- INSTRUCTIONS FOR THE TASK -
Which lines of the entries below contain the string "document"? Copy each one.
Start of Block
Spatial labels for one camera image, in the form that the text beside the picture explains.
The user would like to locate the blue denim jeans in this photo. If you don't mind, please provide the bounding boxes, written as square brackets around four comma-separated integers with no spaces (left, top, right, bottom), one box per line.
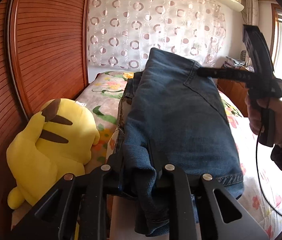
[120,48,244,237]

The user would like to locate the strawberry print white bedsheet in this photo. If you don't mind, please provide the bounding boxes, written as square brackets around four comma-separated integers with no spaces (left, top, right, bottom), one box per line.
[219,92,282,239]

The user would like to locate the floral yellow blanket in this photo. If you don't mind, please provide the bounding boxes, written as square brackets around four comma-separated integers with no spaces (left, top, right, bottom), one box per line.
[76,72,134,172]

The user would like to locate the person's right hand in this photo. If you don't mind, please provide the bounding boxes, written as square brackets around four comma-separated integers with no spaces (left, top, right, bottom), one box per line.
[245,95,282,148]

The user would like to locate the wooden side cabinet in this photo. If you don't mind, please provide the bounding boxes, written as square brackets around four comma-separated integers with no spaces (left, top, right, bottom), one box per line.
[217,79,248,117]

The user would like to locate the yellow Pikachu plush toy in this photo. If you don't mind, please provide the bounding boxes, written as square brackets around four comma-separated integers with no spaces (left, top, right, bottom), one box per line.
[6,98,100,210]

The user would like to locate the pink circle patterned curtain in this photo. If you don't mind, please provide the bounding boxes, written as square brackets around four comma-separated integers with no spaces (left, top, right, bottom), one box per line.
[88,0,226,71]

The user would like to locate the wooden slatted wardrobe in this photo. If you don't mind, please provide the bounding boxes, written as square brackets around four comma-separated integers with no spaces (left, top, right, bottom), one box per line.
[0,0,89,239]

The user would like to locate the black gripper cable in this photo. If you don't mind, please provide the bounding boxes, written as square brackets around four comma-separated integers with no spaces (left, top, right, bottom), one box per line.
[255,127,282,221]

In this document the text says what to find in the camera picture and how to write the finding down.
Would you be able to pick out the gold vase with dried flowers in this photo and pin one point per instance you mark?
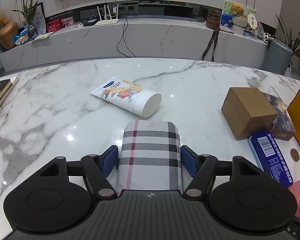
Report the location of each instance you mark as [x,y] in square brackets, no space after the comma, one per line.
[8,30]

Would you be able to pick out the gold coin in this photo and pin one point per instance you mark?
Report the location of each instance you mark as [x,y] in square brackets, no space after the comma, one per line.
[294,155]

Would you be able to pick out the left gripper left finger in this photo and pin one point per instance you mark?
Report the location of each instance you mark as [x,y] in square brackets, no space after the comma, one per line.
[96,170]

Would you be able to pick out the teddy bear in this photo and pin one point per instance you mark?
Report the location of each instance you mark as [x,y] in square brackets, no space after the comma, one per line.
[237,10]

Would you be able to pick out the illustrated card box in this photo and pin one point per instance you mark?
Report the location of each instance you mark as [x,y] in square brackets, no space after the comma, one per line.
[283,128]

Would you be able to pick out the white round fan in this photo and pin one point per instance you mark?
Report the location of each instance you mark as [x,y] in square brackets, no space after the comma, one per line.
[252,21]

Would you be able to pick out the marble TV console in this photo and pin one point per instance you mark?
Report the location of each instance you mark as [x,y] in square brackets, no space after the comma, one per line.
[144,37]

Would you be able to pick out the green picture board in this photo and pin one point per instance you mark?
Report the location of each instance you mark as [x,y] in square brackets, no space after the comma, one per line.
[237,19]

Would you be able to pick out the brown cardboard box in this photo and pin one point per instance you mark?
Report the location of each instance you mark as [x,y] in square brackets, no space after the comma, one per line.
[248,112]

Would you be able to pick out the grey trash can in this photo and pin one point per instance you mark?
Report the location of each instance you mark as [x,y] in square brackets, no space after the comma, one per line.
[277,57]

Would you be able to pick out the red gift box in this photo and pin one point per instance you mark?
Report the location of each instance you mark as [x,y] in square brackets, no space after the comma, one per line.
[54,26]

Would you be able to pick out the potted green plant right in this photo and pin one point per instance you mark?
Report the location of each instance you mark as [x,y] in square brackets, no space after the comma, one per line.
[286,36]

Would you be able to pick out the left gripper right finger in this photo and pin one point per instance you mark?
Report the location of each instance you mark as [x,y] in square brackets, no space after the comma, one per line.
[202,170]

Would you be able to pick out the plaid glasses case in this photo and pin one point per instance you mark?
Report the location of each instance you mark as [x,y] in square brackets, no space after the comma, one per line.
[150,157]

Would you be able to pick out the white lotion tube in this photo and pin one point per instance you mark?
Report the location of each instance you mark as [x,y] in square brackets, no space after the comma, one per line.
[129,96]

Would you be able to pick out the blue Super Deer tin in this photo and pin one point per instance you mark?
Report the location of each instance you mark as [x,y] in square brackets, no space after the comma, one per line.
[270,159]

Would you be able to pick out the brown leather camera bag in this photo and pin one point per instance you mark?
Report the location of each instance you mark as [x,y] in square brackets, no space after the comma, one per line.
[212,22]

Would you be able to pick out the potted green plant left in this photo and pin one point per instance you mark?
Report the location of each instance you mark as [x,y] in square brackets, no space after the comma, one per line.
[28,10]

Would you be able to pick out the blue snack bag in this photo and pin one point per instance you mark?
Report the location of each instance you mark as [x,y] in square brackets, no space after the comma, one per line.
[21,38]

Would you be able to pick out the potted green plant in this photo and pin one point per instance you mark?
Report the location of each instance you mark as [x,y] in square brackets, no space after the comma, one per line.
[286,36]
[28,10]

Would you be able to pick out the white wifi router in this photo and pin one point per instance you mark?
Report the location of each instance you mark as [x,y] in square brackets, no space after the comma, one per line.
[110,16]

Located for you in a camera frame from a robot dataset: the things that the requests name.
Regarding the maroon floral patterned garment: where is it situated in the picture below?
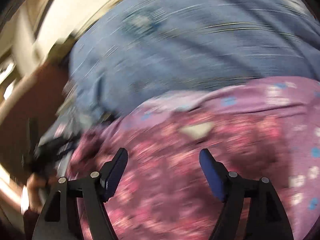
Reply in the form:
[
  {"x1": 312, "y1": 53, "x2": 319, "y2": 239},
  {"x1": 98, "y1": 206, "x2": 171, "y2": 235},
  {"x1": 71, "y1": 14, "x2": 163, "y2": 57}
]
[{"x1": 67, "y1": 76, "x2": 319, "y2": 239}]

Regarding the dark red headboard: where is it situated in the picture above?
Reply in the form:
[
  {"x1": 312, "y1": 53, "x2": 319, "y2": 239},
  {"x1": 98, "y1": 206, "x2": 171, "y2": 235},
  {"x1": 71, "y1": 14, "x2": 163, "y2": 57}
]
[{"x1": 1, "y1": 63, "x2": 68, "y2": 183}]

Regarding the person's left hand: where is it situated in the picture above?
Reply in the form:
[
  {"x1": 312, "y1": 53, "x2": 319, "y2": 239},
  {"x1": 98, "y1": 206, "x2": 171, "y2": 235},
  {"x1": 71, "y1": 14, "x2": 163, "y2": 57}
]
[{"x1": 27, "y1": 173, "x2": 57, "y2": 214}]

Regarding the blue plaid quilt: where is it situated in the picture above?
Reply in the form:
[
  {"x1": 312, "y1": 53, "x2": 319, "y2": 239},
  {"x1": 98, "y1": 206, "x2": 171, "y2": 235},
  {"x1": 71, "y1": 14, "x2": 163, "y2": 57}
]
[{"x1": 69, "y1": 0, "x2": 319, "y2": 119}]

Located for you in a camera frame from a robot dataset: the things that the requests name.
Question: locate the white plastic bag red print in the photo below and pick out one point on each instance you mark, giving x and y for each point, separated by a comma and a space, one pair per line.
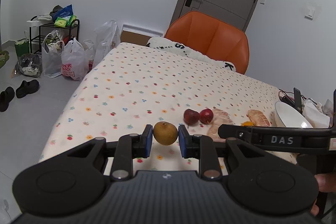
74, 61

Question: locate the black shoe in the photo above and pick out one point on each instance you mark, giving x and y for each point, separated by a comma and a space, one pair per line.
27, 87
6, 97

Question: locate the black shoe far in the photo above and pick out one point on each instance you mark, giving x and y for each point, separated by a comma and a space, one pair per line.
6, 97

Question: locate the small yellow citrus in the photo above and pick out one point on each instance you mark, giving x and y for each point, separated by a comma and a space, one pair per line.
247, 123

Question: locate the dark transparent bag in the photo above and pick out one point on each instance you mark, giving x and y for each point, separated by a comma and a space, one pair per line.
29, 65

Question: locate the black shoe near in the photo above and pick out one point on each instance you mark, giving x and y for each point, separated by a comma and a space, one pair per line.
27, 87

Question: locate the white light switch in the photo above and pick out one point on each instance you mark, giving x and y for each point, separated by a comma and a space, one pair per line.
310, 12

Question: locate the green slipper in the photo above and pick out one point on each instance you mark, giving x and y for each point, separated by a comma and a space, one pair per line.
4, 57

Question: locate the white ceramic bowl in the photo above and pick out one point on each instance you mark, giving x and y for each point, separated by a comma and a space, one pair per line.
286, 116

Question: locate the white fluffy cushion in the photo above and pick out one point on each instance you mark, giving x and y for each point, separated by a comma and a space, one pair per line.
160, 43

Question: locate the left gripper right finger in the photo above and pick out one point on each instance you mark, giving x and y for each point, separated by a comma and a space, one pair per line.
205, 150

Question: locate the black metal shelf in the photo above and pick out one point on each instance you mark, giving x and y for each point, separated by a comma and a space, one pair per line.
39, 31

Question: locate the orange chair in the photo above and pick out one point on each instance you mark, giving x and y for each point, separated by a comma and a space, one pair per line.
211, 37

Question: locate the green bag on floor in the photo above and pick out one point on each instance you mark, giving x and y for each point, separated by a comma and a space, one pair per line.
21, 47

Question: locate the green package on shelf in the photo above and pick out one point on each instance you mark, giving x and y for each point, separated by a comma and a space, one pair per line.
64, 21

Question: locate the translucent bag with groceries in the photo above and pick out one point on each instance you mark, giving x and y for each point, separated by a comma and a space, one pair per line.
52, 47

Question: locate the small peeled pomelo segment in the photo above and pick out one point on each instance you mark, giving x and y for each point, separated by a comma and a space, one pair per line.
258, 118

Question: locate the brown round fruit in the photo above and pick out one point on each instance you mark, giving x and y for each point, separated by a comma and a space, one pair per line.
165, 133

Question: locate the floral tablecloth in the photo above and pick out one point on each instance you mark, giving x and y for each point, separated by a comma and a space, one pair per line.
135, 86

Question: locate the blue package on shelf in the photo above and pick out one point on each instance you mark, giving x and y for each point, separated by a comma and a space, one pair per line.
61, 12

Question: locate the clear plastic bag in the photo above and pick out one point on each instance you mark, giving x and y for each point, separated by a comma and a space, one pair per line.
107, 38

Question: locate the white tissue paper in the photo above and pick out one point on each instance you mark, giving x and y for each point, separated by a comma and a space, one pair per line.
316, 118

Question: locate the dark red fruit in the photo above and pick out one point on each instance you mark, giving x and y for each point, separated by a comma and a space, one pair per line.
191, 117

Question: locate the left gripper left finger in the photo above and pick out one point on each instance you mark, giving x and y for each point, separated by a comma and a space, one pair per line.
125, 150

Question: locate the large peeled pomelo piece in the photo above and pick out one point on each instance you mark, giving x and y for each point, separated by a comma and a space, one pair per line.
220, 117

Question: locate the right hand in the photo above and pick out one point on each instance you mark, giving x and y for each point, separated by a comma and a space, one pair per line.
326, 182

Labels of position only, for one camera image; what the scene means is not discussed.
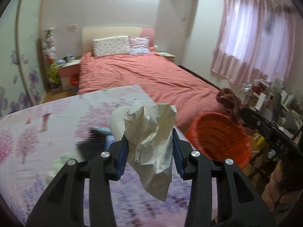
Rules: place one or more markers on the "cluttered black desk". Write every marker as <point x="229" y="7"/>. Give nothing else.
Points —
<point x="281" y="108"/>

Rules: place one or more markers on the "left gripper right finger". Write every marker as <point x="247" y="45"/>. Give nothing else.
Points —
<point x="221" y="195"/>

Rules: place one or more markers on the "white wire rack shelf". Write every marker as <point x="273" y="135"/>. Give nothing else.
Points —
<point x="251" y="96"/>

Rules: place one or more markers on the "white paper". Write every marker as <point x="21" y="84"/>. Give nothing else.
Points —
<point x="149" y="132"/>

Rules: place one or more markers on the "pink white nightstand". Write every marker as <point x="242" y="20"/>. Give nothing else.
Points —
<point x="66" y="71"/>

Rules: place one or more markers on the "plush toy stack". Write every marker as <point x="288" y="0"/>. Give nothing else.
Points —
<point x="48" y="47"/>

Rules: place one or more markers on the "black hair comb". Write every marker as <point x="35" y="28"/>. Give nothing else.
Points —
<point x="95" y="144"/>

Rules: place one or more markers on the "pink striped pillow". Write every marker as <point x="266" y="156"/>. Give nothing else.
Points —
<point x="139" y="45"/>

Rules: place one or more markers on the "salmon pink bed duvet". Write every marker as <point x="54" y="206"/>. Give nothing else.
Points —
<point x="162" y="80"/>

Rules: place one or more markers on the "white floral pillow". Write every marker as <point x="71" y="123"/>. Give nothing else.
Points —
<point x="111" y="46"/>

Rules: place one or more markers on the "wall power outlet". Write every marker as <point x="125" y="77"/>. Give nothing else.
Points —
<point x="72" y="27"/>

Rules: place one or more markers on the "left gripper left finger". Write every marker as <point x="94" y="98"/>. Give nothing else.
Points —
<point x="62" y="202"/>

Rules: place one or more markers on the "floral purple pink tablecloth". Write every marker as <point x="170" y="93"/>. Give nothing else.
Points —
<point x="36" y="142"/>

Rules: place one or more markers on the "red plastic laundry basket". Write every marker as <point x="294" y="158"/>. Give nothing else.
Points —
<point x="218" y="138"/>

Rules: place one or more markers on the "sliding wardrobe with flowers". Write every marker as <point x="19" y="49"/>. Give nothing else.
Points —
<point x="23" y="78"/>

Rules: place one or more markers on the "pink striped curtain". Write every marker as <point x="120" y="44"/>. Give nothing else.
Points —
<point x="256" y="41"/>

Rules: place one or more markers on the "yellow green plush toy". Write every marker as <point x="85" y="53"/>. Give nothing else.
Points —
<point x="53" y="74"/>

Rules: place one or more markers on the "person's right hand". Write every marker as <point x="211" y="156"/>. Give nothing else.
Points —
<point x="275" y="198"/>

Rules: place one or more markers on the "red plaid cloth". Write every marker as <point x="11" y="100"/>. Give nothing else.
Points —
<point x="233" y="105"/>

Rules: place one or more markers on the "far right nightstand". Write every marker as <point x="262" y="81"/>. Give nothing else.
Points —
<point x="170" y="57"/>

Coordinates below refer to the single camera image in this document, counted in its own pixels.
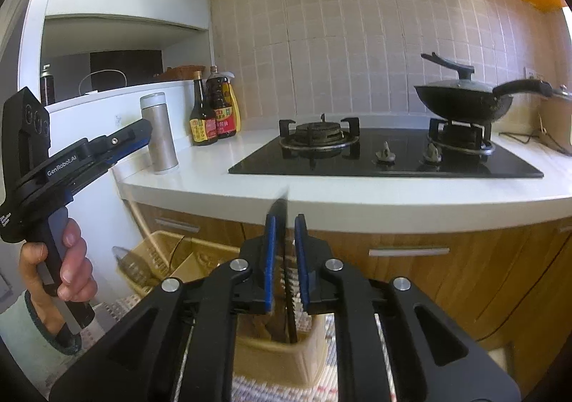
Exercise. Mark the steel thermos bottle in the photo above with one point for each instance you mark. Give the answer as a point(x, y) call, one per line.
point(163, 155)

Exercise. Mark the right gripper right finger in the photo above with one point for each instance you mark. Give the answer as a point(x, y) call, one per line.
point(392, 341)

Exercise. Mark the soy sauce bottle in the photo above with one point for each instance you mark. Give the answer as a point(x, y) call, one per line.
point(202, 119)

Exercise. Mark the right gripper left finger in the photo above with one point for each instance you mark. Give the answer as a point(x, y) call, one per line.
point(178, 342)

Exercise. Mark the black plastic spoon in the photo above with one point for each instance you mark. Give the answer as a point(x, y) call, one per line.
point(279, 288)

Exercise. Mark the person's left hand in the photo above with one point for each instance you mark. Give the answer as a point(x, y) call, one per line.
point(77, 284)

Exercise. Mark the yellow label sauce bottle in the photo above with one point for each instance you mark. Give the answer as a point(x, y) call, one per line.
point(223, 101)

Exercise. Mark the black gas stove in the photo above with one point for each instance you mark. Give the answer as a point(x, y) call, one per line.
point(446, 149)

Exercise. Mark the black wok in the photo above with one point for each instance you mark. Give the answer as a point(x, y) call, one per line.
point(463, 99)

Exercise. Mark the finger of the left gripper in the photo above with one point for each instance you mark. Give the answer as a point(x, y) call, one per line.
point(96, 157)

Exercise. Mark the clear plastic spoon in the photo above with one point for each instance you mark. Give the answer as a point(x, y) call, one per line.
point(135, 270)

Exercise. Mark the yellow plastic utensil basket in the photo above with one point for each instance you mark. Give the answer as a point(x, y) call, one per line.
point(186, 258)
End of Block
- OUTPUT OF THE TASK -
In this document the text says what to find in the camera picture and how to write the finding down.
Coordinates below refer to the single camera image in this document, counted in its own pixels.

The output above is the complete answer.